A precise repetition of every line below is the required answer.

───── GIVEN DATA

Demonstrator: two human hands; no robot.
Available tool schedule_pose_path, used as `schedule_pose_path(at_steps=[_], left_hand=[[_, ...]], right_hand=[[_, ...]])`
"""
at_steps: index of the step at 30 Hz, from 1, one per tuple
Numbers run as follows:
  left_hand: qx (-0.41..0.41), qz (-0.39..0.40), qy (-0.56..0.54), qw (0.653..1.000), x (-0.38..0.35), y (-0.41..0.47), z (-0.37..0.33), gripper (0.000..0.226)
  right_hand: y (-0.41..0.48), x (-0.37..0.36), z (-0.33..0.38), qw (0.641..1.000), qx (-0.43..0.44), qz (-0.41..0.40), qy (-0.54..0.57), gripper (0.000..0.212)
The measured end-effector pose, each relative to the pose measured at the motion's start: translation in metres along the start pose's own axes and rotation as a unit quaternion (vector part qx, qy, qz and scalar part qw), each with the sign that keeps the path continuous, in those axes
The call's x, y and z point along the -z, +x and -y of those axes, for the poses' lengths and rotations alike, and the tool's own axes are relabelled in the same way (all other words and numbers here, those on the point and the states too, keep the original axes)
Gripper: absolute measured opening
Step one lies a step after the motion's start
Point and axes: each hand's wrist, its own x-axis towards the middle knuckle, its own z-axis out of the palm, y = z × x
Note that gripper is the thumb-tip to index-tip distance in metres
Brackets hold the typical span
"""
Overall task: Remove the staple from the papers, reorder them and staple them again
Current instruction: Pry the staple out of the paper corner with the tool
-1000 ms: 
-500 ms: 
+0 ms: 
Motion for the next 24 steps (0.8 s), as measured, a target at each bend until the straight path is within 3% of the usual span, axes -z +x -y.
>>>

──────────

### RESPONSE FOR THIS EXERCISE
Demonstrator: two human hands; no robot.
Available tool schedule_pose_path, used as `schedule_pose_path(at_steps=[_], left_hand=[[_, ...]], right_hand=[[_, ...]])`
"""
at_steps: index of the step at 30 Hz, from 1, one per tuple
Numbers run as follows:
  left_hand: qx (-0.41..0.41), qz (-0.39..0.40), qy (-0.56..0.54), qw (0.653..1.000), x (-0.38..0.35), y (-0.41..0.47), z (-0.37..0.33), gripper (0.000..0.226)
  right_hand: y (-0.41..0.48), x (-0.37..0.36), z (-0.33..0.38), qw (0.641..1.000), qx (-0.43..0.44), qz (-0.41..0.40), qy (-0.54..0.57), gripper (0.000..0.212)
The measured end-effector pose, each relative to the pose measured at the motion's start: translation in metres along the start pose's own axes and rotation as a unit quaternion (vector part qx, qy, qz and scalar part qw), each with the sign that keeps the path continuous, in those axes
The call's x, y and z point along the -z, +x and -y of those axes, for the poses' lengths and rotations alike, and the tool's own axes are relabelled in the same way (all other words and numbers here, those on the point and the states too, keep the original axes)
Gripper: absolute measured opening
Step one lies a step after the motion's start
Point and axes: each hand's wrist, its own x-axis towards the middle knuckle, its own z-axis out of the palm, y = z × x
Note that gripper is the thumb-tip to index-tip distance in metres
Brackets hold the typical span
"""
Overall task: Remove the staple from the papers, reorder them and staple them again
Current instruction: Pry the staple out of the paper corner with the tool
-1000 ms: 
-500 ms: 
+0 ms: 
Motion for the next 24 steps (0.8 s), as measured, a target at each bend until the straight path is within 3% of the usual span, axes -z +x -y.
>>>

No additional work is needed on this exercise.